What you should do - Scan the records for the string "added" and state how many lines contain it, using the number alone.

Record extracts -
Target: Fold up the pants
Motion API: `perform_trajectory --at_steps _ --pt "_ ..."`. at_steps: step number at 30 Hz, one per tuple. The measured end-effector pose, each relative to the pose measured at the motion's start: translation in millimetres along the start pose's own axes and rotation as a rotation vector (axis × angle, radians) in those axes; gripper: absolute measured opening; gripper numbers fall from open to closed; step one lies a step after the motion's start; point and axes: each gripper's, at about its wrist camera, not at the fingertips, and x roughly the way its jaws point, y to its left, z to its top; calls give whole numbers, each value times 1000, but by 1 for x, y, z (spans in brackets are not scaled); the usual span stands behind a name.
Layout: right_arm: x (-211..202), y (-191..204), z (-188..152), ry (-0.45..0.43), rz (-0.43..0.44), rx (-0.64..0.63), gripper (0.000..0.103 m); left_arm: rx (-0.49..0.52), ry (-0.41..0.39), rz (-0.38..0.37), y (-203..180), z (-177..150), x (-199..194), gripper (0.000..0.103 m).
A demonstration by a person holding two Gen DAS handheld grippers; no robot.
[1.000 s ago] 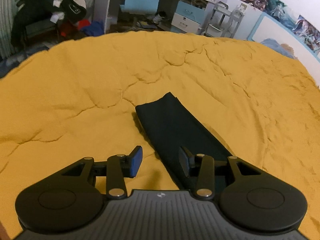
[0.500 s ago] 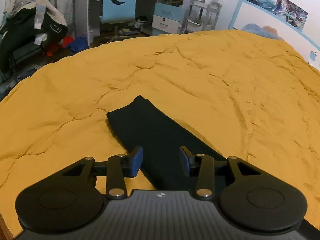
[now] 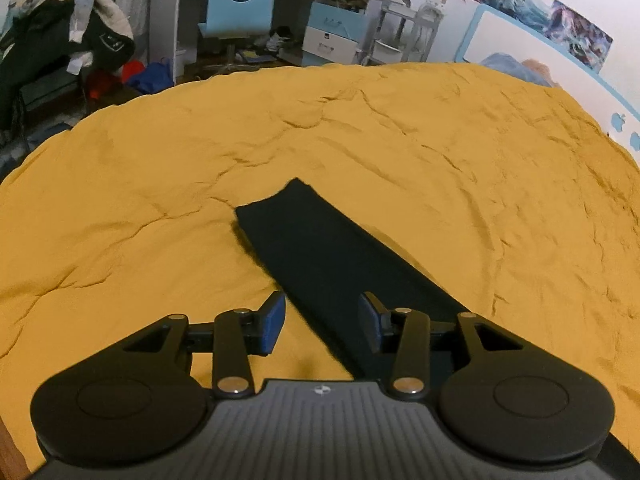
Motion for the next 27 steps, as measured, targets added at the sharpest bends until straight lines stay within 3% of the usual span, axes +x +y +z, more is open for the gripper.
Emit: perform_trajectory --at_steps 5,10,15,21,23,24,25,26,27 --pt "-63 1 -25 -35 4 92 50 -146 -15 -84 37 -1 11 57" --pt "-104 -13 -75 -18 29 352 59 -315 -4 -169 70 -6 46 57" --pt "-115 -22 -118 -12 91 625 60 -440 5 -216 87 -15 89 57" --pt "-98 -23 -135 -31 135 831 61 -513 -30 -229 103 -16 112 41" --pt "-96 -23 -134 -50 134 855 54 -534 -39 -210 108 -13 116 27" --pt "-95 -24 -132 -56 122 858 50 -541 -44 -202 109 -11 117 25" --pt "-94 -25 -132 -55 109 858 38 -547 -49 -198 110 -9 118 23" --pt "-95 -26 -132 -56 94 861 21 -547 -52 -195 110 -7 118 14" --pt "-96 -28 -132 -61 99 867 16 -538 -52 -187 109 -5 118 8"
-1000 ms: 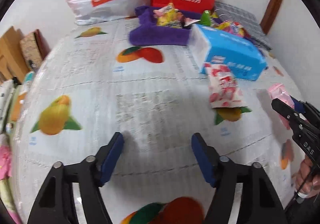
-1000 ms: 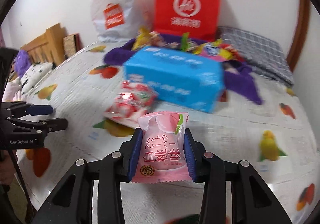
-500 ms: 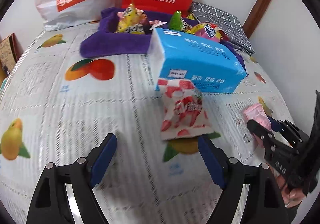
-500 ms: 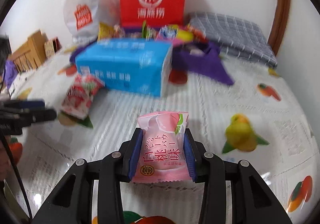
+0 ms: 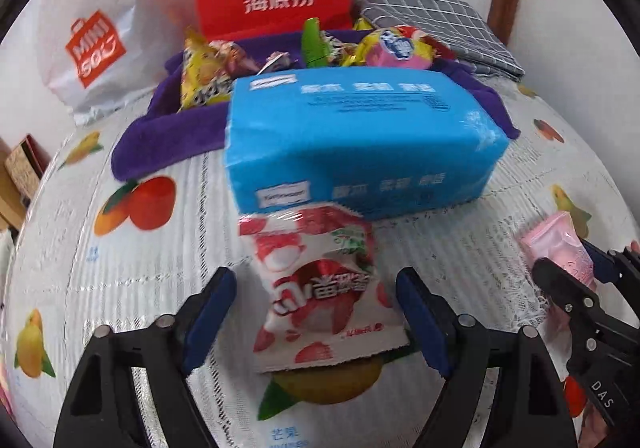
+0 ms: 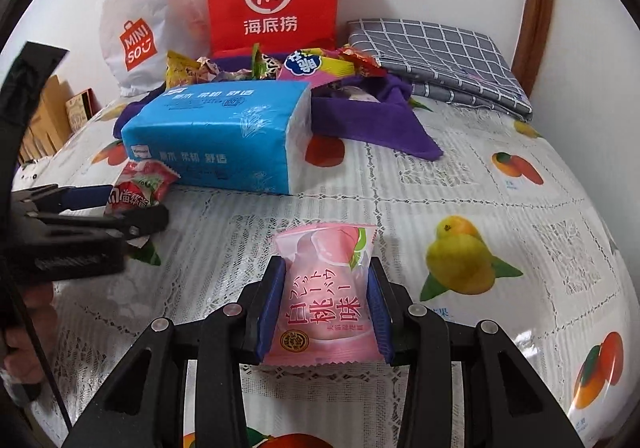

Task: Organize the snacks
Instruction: 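Grasp the red-white strawberry packet with the left tool while the right tool holds the peach packet, then carry the strawberry packet with the left tool while the right tool carries the peach packet toward the towel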

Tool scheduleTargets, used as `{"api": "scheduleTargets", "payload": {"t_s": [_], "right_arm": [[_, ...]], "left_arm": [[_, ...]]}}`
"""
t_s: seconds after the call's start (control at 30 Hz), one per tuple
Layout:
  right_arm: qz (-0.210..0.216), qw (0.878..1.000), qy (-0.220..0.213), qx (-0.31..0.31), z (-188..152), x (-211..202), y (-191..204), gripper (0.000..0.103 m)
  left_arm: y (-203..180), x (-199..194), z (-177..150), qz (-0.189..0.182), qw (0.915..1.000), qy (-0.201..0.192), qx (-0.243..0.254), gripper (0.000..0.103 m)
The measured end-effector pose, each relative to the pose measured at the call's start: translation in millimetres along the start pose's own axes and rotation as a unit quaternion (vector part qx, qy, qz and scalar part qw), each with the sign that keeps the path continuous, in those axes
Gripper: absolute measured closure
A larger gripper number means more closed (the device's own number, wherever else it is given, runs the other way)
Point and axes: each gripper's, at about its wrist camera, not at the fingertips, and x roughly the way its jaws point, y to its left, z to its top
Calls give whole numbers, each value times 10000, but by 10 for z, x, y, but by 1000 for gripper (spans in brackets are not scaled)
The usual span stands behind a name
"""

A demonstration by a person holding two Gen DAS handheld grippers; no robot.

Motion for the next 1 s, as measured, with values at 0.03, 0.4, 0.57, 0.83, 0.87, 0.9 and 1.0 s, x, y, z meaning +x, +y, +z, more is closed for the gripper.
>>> {"api": "scheduleTargets", "payload": {"t_s": [0.03,0.4,0.57,0.83,0.87,0.9,1.0], "right_arm": [[18,10000,8,-10,0,3,4,63],[-87,9998,171,-87,8,65,48,61],[-19,9998,205,-34,13,81,24,59],[32,9996,279,48,29,106,2,57],[27,9996,290,34,31,108,6,56],[22,9996,295,26,32,107,11,56],[53,9995,324,-1,38,116,9,56]], "left_arm": [[-3,0,7,-5,10000,-5,-10,25],[102,-45,5,-1,9994,-145,-308,53],[128,-46,3,-98,9992,-156,-363,52],[88,-43,3,-80,9994,-138,-312,50],[84,-40,4,-88,9994,-135,-311,49],[74,-38,5,-69,9995,-129,-297,49],[66,-32,7,-34,9996,-116,-239,49]]}}
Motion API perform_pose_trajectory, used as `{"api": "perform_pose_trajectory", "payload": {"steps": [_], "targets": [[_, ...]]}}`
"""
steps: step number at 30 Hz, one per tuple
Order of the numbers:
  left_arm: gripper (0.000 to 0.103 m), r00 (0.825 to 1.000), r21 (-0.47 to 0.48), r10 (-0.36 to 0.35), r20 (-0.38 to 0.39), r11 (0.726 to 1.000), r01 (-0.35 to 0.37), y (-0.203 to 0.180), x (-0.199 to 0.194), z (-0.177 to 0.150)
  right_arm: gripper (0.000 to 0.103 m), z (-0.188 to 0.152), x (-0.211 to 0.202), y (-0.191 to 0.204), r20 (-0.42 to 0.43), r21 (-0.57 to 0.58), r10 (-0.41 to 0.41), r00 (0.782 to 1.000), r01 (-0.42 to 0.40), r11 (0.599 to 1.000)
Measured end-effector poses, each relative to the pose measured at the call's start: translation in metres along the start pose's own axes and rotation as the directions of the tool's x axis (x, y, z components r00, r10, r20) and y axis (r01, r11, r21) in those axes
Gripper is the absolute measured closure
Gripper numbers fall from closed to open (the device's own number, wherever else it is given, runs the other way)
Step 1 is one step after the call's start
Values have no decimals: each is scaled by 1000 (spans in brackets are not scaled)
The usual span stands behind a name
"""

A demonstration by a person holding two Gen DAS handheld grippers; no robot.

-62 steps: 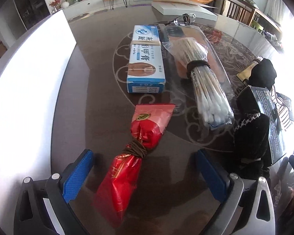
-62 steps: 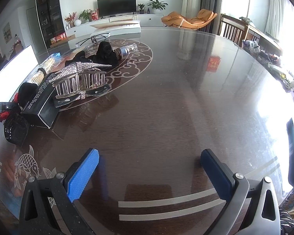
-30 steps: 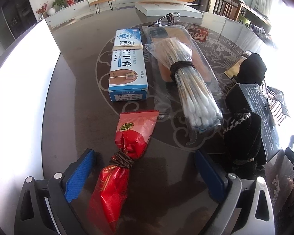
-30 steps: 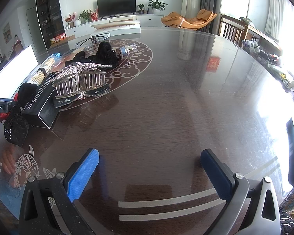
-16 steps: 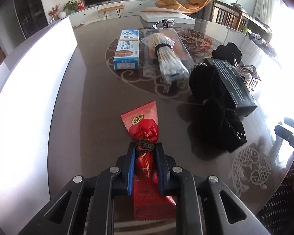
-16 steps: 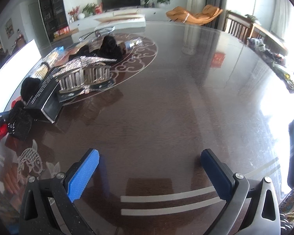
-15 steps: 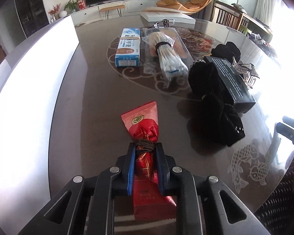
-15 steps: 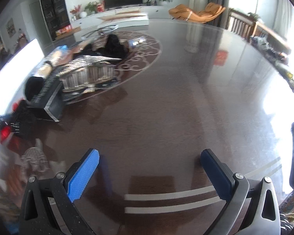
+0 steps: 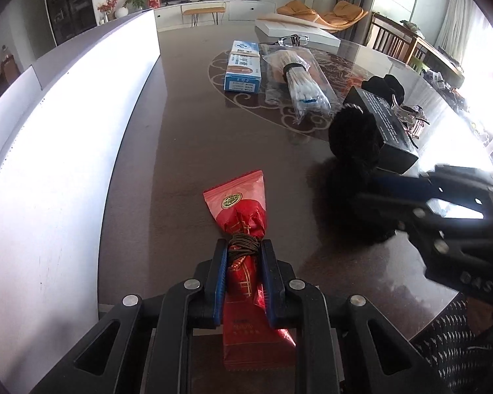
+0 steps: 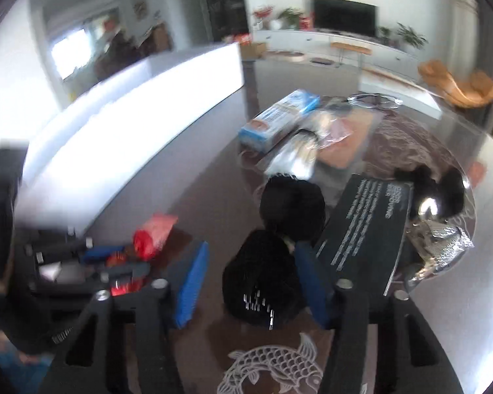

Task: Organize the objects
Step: 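Grasp the red packet with the left tool while the right tool grasps a black knit item, then carry both items into the cardboard-floored bin and open both tools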

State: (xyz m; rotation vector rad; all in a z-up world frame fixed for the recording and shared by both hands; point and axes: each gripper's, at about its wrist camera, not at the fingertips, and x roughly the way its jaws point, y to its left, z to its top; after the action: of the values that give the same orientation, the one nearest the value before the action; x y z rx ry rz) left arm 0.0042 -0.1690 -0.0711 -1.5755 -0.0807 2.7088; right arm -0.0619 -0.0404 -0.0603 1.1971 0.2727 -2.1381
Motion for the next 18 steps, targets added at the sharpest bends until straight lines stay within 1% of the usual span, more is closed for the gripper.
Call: {"api": "perform_pose_trajectory", "payload": {"steps": [1, 2, 6, 7, 8, 9, 10, 11, 13, 15, 16, 17, 18], "targets": [[85, 1000, 0, -3, 2, 1000, 3, 0, 0, -1, 74, -7, -4, 1, -12, 15, 35, 999, -34, 999], [85, 1000, -1, -5, 6, 1000, 5, 1, -1, -1, 74, -15, -12, 0, -15, 27, 53, 998, -52, 998], [85, 1000, -11, -7, 21, 1000, 8, 1, -2, -3, 74, -31, -38, -15, -46, 104, 62, 997, -57, 993], [85, 1000, -15, -9, 25, 1000, 9, 1, -3, -4, 68, -32, -43, -21, -54, 130, 67, 996, -60, 990], [85, 1000, -22, -13, 28, 1000, 14, 2, -3, -4, 51, -33, -45, -25, -62, 146, 73, 995, -63, 987], [85, 999, -29, -19, 31, 999, 20, 3, -3, -5, 42, -29, -41, -28, -72, 157, 68, 995, -56, 986], [85, 999, -38, -27, 32, 999, 28, 5, -3, -5, 27, -26, -39, -30, -82, 160, 52, 995, -38, 986], [85, 999, -44, -34, 33, 998, 35, 6, -4, -5, 26, -23, -34, -29, -100, 155, 23, 995, -7, 988], [85, 999, -44, -43, 33, 998, 45, 7, -5, -6, 26, -19, -24, -21, -126, 125, 14, 992, 2, 992], [85, 998, -46, -54, 38, 997, 56, 9, -6, -7, 29, -19, -7, -9, -157, 88, 45, 987, -31, 996], [85, 997, -48, -58, 41, 997, 60, 10, -8, -8, 44, -20, 1, -2, -168, 49, 50, 985, -43, 998], [85, 997, -54, -65, 49, 996, 67, 11, -10, -9, 63, -22, 5, 3, -176, 17, 23, 984, -20, 1000], [85, 996, -64, -72, 57, 995, 76, 13, -14, -8, 65, -24, 4, 5, -161, -3, -8, 987, 7, 1000]]}}
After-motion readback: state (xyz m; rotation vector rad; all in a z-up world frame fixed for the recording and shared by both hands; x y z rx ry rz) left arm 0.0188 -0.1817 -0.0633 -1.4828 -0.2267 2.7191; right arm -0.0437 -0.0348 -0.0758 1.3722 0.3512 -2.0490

Task solution - 2